4. Now Start the KVM debug proxy.

Check the KVM documentation for information on the correct syntax, arguments, and options. For specimen, the following command has the KVM debug proxy connect to the midp executable that we started in the previous step and then listen at port 5000 for software compliant with the Java™ Platform Debugger Architecture process:

 c:\midp2.0fcs\> java -jar

c:/kvm/bin/kdp.jar kdp.KVMDebugProxy –l 5000 -p -r localhost 2800 -cp

Paths Including MIDletClassFiles

5. Connect to the KVM debug proxy from any debugger compliant with the Java Platform Debugger Architecture.  The Compliant debuggers include jdb, Sun™ ONE Studio (formerly known as Forte™ for Java), JBuilder, Code Warrior, Visual Café etc.

Deploy the Project

Now we will be discussing about the deployment process. We have reached the stage where we can deploy the MIDlet directly on our mobile device and also run it. Basically there are two ways to do this. Naturally the first is via a network connection between our computer and our handset device. This process can either be via a USB (Universal Serial Bus) cable or a Bluetooth wireless connection and depending on our device. Most of Java-enabled devices will allow us to install J2ME applications via this connection.

Second, the one that is more motivating chapter because it opens up our MIDlet to the outside world via the Internet system.
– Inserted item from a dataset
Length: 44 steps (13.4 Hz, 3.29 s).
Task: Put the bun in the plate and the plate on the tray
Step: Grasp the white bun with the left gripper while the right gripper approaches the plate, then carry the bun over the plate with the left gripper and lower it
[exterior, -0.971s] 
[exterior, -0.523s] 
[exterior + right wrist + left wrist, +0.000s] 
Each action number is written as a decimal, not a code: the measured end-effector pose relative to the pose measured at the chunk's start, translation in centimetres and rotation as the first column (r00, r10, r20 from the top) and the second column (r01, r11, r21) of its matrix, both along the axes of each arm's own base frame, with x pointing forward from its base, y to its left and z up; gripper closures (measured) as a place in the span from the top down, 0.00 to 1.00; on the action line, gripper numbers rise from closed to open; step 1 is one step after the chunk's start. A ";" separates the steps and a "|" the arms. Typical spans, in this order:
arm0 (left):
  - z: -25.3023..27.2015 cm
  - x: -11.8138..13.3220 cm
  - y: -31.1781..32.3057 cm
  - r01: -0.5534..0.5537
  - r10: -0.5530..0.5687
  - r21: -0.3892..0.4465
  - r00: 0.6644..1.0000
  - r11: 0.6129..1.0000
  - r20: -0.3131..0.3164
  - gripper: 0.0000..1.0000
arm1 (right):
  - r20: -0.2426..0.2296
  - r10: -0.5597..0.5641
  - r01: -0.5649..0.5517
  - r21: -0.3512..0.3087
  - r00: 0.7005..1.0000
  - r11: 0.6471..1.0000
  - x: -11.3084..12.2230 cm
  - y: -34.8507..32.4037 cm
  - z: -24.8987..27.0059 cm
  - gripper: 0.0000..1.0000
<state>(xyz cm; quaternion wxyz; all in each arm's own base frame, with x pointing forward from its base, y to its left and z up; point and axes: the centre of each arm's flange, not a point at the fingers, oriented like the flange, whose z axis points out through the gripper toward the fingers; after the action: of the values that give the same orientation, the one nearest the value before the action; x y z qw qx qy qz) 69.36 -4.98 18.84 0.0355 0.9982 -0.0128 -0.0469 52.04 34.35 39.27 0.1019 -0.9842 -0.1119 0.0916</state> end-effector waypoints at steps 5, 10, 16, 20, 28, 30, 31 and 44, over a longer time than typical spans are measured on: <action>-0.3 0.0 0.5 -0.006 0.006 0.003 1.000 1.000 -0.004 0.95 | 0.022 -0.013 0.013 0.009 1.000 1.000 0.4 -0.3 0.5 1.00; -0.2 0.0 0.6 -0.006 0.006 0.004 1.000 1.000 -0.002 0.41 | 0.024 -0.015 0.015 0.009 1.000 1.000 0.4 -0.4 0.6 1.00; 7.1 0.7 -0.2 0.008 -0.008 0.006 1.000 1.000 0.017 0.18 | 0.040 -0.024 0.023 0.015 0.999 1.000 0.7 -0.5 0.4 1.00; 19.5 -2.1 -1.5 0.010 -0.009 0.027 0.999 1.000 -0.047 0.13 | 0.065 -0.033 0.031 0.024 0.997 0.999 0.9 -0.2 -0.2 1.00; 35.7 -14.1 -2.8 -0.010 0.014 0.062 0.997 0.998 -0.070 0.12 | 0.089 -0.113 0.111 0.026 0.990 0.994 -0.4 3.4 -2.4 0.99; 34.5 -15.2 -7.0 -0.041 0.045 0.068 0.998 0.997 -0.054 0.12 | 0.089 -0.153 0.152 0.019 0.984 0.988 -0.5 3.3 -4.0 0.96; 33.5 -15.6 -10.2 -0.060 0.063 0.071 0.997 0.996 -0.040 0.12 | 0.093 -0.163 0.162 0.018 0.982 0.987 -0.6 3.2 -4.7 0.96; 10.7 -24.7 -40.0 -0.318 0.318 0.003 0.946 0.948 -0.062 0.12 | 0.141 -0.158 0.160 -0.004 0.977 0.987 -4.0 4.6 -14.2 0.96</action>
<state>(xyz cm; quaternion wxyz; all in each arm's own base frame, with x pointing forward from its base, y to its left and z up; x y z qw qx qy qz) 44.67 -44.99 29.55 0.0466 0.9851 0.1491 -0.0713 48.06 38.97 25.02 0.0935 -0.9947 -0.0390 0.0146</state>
Generally, this means that our device should be able to connect to the Internet using its internal browser.

<HTML>
Click <a href=”DateTimeAppliction.jad”>here</a> to download DateTimeApplication MIDlet!
</HTML>

Processing to get the code in the our own device:

When we have created our gorgeous little MIDlet and ensured that everything worked smoothly in the emulator and the next step is to get it running on an actual device.

Over The Air (OTA) Provisioning:

OTA provisioning that allows users to download our application wirelessly using the WAP browsers built into their phones (mobile). To start it we need to take a look at the Java Application Descriptor (JAD) file that is produced when we package a MIDlet using the J2ME Wireless Toolkit. When we edit a JAD file by means of the Wireless Toolkit then we must open our project and also click on Settings option. That will open up a new window with a number of tabs – API Selection, Required, Optional, User Defined, MIDlets, Push Registry and Permissions.

These all types of Application are very vital and important in our working field. Following table gives brief idea.

Conclusion:

In the above discussion we have got knowledge on the Java Micro Edition. We know that this Edition is suitable for the mobile software development platform. Because when we are working in the mobile software based technology then J2ME is very much reliable and helpful for us. If we are working in that particular filed as a mobile software developer then Java platform is highly secured.

Hope you have got the understanding of the MIDlet creation and its practical implementation. Keep watching in TechAlpine !!